🤖 AI Summary
This work addresses the scalability bottleneck of linearized Laplace approximation (LLA) in large-scale pretrained models, which arises from the explicit computation of prohibitively large Jacobian matrices. To overcome this limitation, the authors propose an efficient alternative based on a learnable surrogate neural network that learns compact feature representations whose inner products approximate the neural tangent kernel (NTK). By relying solely on efficient Jacobian-vector products, the method avoids constructing the full Jacobian matrix explicitly. Innovatively, the approach introduces a biased yet learnable surrogate kernel, which not only substantially improves computational efficiency but also enhances out-of-distribution detection performance, thereby moving beyond the traditional LLA’s reliance on fixed kernels.

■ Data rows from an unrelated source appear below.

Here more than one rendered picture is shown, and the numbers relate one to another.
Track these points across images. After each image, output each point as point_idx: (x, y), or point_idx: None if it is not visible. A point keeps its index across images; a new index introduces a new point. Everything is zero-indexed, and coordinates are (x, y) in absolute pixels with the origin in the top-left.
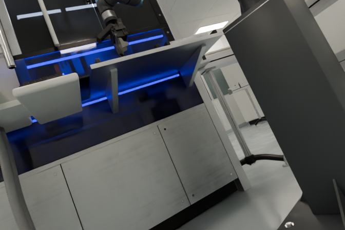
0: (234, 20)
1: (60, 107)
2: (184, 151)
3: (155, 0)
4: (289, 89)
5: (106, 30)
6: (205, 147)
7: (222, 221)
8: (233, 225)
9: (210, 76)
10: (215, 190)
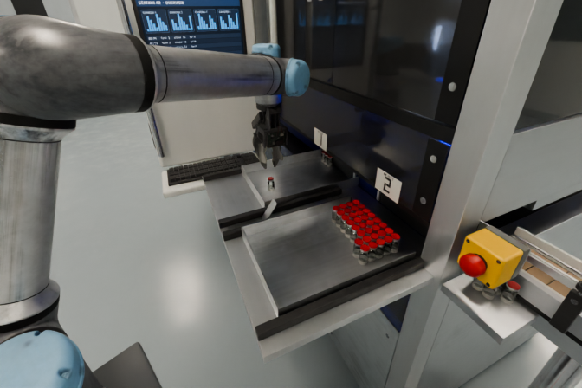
0: (104, 364)
1: None
2: None
3: (485, 8)
4: None
5: (255, 119)
6: (363, 346)
7: (296, 372)
8: (274, 382)
9: (558, 354)
10: (349, 369)
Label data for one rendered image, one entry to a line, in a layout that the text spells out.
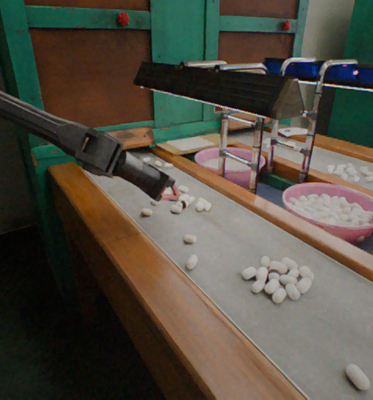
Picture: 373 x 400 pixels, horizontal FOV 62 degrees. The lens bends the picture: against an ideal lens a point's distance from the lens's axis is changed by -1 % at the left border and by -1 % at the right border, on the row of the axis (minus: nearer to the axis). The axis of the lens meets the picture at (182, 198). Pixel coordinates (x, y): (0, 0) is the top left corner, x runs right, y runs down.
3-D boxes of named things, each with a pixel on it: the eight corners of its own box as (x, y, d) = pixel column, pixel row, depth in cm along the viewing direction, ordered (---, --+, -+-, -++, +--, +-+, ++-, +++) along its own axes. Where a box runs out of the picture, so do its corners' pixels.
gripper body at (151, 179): (154, 166, 80) (132, 152, 75) (175, 180, 73) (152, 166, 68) (140, 187, 81) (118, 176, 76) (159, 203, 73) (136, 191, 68)
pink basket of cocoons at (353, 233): (367, 272, 74) (378, 239, 70) (263, 236, 89) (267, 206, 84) (381, 225, 94) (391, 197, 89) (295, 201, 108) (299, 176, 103)
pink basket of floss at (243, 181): (260, 198, 110) (263, 173, 105) (187, 190, 116) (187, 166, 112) (263, 171, 133) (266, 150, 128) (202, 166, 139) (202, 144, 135)
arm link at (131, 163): (115, 173, 65) (126, 148, 66) (99, 169, 70) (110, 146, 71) (139, 186, 70) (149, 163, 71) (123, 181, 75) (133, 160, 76)
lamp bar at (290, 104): (276, 121, 56) (281, 78, 53) (132, 85, 103) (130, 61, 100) (305, 116, 60) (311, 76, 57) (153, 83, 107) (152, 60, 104)
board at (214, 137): (173, 155, 123) (173, 153, 123) (155, 146, 134) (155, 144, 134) (237, 143, 139) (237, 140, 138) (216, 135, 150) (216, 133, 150)
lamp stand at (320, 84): (302, 200, 109) (328, 60, 89) (260, 180, 124) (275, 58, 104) (335, 187, 118) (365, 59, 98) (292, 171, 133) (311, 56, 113)

Experimental results demonstrate that the proposed method achieves superior out-of-distribution detection and scalability on large models while maintaining or even improving uncertainty calibration.
📝 Abstract
We introduce a scalable method to approximate the kernel of the Linearized Laplace Approximation (LLA). For this, we use a surrogate deep neural network (DNN) that learns a compact feature representation whose inner product replicates the Neural Tangent Kernel (NTK). This avoids the need to compute large Jacobians. Training relies solely on efficient Jacobian-vector products, allowing to compute predictive uncertainty on large-scale pre-trained DNNs. Experimental results show similar or improved uncertainty estimation and calibration compared to existing LLA approximations. Notwithstanding, biasing the learned kernel significantly enhances out-of-distribution detection. This remarks the benefits of the proposed method for finding better kernels than the NTK in the context of LLA to compute prediction uncertainty given a pre-trained DNN.